You don't explain his "prejudice", only that he "probably looked down on the blacks as a race" - the same class-induced prejudice, presumably, with which the ORs throughout the 24th regiment also "looked down on the blacks" as a race, even if they did belatedly and grudgingly acknowledge their martial skills and vigour?

If Chelmsford "looked down" on the blacks - Zulu or otherwise - as a race, I doubt if it had anything to do with the social class in which he found himself (through no fault of his own!) His outlook would have been perfectly in keeping with those of ALL classes in European society. Do you not think that Hitch, or Hook, or Schiess, or Adendorff, or Chard, or Bromhead, or Coghill, or Melvill, or the Germans, French, Portguese, Dutch or Belgians also "looked down on the blacks as a race"? If they didn't, they would have been mightily unusual. Hook, Hitch and the rest of the private soldiers may have admired the Zulus' bravery and their military skills but do you think they regarded a black as equal to an Englishman or Welshman in other ways? Again, they'd have been rather unusual if they did. Were they too, then, arrogant? And if so, was this a result of their social class, or their nationality - or what?

I don't suppose Wolseley, a fellow officer and gentleman, was Chelmsford's favourite Englishman around June 1879 - but would that make him arrogant?

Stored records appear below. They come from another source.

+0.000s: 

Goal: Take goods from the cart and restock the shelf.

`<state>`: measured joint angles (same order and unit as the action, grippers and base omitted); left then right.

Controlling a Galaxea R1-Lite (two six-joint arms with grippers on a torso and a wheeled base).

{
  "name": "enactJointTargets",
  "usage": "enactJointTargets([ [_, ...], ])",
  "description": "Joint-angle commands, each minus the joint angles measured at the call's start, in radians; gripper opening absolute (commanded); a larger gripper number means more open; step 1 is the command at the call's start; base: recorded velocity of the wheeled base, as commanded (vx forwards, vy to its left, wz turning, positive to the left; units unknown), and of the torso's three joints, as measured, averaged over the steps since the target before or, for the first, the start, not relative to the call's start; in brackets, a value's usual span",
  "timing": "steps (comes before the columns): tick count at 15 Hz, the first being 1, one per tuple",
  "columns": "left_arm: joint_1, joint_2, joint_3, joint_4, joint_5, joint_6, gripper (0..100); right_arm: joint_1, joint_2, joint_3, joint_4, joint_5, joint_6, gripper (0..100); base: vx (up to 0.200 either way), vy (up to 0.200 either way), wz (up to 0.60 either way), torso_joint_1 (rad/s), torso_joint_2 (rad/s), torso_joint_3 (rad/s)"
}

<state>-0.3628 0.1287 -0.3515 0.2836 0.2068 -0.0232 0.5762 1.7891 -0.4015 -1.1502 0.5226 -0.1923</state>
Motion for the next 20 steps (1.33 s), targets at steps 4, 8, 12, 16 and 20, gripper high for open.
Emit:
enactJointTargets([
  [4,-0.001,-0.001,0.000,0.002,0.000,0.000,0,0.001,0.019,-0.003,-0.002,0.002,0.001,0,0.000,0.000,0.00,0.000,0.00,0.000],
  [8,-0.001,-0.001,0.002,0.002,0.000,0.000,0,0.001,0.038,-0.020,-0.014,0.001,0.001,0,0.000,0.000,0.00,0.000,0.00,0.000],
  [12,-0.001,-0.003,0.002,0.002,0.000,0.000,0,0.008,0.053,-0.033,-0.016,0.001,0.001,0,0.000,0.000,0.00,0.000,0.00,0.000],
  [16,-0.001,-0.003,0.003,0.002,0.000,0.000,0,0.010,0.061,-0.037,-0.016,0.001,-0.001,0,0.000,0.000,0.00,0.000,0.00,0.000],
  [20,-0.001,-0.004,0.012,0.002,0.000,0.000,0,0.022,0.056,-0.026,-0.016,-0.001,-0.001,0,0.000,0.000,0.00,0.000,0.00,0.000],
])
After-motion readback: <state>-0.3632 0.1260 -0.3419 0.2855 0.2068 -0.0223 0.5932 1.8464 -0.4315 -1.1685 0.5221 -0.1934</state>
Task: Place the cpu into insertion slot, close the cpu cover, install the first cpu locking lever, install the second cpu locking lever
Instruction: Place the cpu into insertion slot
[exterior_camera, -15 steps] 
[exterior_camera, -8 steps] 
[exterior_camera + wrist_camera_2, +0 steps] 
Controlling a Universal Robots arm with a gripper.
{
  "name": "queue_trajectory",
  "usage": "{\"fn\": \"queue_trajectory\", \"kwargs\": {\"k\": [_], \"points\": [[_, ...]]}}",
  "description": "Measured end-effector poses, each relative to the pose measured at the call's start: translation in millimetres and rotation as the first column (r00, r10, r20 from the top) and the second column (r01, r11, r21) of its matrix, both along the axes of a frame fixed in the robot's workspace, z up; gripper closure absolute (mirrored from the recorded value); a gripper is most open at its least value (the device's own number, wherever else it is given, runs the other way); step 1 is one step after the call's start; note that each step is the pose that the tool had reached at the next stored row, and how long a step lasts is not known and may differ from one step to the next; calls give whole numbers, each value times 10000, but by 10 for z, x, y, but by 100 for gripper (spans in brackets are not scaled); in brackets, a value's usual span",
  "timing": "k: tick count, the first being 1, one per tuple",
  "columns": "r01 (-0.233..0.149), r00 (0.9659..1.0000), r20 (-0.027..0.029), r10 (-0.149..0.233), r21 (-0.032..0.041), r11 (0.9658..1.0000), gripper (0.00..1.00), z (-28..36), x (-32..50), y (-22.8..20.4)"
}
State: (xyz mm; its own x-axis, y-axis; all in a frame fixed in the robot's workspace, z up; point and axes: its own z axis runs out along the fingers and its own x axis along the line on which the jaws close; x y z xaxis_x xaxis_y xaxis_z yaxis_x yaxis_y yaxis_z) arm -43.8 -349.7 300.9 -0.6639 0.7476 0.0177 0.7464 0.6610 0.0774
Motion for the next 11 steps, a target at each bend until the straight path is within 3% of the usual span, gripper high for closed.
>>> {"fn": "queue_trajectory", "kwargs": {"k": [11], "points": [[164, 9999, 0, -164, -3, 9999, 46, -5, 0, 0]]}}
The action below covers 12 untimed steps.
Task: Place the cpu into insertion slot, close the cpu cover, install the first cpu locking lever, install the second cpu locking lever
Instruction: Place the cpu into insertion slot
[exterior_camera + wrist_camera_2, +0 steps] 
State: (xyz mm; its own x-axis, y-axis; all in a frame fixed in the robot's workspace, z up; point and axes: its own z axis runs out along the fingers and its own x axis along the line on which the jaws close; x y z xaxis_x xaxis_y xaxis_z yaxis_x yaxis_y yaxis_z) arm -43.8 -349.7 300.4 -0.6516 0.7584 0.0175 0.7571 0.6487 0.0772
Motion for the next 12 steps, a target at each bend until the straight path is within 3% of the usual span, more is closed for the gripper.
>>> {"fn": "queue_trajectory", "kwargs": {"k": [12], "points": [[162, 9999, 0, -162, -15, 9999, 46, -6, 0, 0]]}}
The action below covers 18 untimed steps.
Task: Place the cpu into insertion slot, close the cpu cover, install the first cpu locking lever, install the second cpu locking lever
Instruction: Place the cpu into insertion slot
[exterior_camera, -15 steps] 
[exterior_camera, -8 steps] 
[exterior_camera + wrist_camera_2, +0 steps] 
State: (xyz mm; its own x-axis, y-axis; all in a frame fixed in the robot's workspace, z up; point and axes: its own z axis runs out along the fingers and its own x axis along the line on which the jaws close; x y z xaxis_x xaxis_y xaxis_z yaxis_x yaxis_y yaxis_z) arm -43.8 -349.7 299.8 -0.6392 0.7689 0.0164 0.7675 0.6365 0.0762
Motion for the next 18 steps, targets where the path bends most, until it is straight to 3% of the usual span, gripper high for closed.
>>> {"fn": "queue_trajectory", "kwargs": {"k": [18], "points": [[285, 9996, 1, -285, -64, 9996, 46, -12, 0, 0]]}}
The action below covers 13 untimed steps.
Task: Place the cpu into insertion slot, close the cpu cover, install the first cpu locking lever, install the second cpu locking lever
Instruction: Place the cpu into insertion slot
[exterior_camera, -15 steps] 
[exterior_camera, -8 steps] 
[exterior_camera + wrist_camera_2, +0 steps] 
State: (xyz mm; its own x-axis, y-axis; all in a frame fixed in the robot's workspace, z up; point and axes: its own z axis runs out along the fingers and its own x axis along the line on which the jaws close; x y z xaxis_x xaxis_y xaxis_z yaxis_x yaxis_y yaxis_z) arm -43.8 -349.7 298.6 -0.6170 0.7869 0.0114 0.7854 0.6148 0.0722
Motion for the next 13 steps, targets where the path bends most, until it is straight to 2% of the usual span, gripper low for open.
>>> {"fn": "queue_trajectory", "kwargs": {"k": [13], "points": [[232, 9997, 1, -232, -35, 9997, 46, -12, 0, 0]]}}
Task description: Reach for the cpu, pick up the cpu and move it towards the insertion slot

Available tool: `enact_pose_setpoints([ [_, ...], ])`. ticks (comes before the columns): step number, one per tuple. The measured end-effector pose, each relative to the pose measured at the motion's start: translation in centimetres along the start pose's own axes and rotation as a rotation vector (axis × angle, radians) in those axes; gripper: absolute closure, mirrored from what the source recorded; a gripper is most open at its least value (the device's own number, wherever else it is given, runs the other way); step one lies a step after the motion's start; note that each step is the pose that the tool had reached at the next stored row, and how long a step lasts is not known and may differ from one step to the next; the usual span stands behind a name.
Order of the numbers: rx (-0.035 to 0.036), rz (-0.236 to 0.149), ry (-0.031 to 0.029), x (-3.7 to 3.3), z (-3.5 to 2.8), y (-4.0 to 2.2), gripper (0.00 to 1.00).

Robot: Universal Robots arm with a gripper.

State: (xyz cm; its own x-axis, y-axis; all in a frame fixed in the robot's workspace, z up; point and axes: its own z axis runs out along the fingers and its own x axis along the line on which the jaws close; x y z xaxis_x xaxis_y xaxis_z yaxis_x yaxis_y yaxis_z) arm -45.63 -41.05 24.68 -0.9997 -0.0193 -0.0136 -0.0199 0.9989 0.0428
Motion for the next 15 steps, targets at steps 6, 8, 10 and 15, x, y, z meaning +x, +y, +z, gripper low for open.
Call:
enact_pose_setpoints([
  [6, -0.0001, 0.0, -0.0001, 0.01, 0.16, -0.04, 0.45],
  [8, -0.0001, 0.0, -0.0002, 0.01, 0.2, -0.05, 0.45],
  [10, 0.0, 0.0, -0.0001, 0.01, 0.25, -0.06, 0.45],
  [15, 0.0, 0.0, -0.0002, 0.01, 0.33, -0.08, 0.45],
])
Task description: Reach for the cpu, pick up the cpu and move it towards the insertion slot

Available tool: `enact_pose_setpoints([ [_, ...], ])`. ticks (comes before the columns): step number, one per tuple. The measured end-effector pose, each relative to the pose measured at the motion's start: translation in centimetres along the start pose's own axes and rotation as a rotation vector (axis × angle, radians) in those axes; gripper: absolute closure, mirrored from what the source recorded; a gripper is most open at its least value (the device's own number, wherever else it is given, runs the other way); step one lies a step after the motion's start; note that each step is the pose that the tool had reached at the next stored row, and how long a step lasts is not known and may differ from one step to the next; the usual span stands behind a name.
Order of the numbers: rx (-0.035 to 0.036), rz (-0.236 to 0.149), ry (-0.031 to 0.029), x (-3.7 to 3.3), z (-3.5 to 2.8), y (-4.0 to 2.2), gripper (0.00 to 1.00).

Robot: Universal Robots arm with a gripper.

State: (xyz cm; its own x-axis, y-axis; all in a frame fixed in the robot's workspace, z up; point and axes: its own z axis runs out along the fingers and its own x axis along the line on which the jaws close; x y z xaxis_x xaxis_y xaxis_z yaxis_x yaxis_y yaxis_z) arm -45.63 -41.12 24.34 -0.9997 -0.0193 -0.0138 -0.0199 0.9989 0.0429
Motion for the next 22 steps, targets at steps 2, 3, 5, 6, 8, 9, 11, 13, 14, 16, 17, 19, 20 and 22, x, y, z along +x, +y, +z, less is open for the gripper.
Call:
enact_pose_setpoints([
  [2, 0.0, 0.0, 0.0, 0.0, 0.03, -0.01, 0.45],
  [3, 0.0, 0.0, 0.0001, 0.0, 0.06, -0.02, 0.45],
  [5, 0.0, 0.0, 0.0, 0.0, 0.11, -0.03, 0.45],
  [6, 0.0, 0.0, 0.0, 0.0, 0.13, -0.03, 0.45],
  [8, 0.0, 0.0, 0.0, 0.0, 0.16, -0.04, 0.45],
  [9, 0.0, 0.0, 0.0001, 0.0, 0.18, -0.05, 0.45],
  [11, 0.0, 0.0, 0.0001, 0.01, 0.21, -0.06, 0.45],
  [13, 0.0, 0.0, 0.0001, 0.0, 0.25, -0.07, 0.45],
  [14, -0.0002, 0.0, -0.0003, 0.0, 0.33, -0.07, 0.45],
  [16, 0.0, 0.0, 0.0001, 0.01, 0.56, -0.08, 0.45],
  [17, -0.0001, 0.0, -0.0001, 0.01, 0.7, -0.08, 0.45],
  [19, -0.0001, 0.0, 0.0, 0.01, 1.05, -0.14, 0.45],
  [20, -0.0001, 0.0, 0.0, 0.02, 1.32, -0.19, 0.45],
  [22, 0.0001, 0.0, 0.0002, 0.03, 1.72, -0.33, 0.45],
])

Chelmsford spent several months working frantically on preparations for the campaign, with meticulous attention to detail. Without doubt his transport problems were the biggest headache, both in planning and later in practice, and the decisions which addressed these problems also played their parts in his defeats. He couldn't predict the future and some of his decisions, both before and after January, undoubtedly proved to be mistakes.

Some things were overlooked - by him or his Staff - and he certainly ignored warnings from leading Boers. Perhaps he thought his transport problems outweighed everything else and perhaps he gave the military prowess of the Zulu insufficient consideration. Was this because of his 9th Frontier war experience, do you think - or because of his inborn arrogance? Perhaps he was even the worst general the army ever put into the field, even if he did put many things right afterwards. He certainly muddled his Staff at times and changed his mind a fair bit.

As an aristocrat, and therefore arrogant because of his birthright, do you not think he would have "looked down" on his ORs, even affectionately or patronisingly? But perhaps not so much as he looked down on the blacks?

Not up to it at the crucial moment, perhaps. Even over-confident in his attention to this particular enemy - with hindsight, anyway. But I don't think this makes him arrogant, and certainly not because of his social class, especially when a great deal of evidence points to the very opposite.

31st December 2004Michael Boyle
First impressions being so formative I wonder how many of us have based our opinions of Lord Chelmsford on Peter O'Toole's portrayal in 'Zulu Dawn'?


4th January 2005Paul Mercer
Many thanks to everyone who has taken the time to reply to my comments. I was not in any way decrying the bravery of the defenders at Rorkes Drift, but I'm sure there has been many actions since then where extreme courage shown by a group of men has remained unrewarded by such a large number of VC's which is why I was a bit sceptical. As regards Isandhlwana, although Chelmsford must bear the ultimate blame, the commander on the spot (Pulline?) must share some responsibility. I believe that a TV documentry shown last year appeared to show that the defenders were spread out too far from their ammunition supplies and they were overrun as soon as their fire slackened. I know hindsight and armchair stategy is wonderful, but I still feel that the camp could have been held with the forces and equipment available had it been properly organised.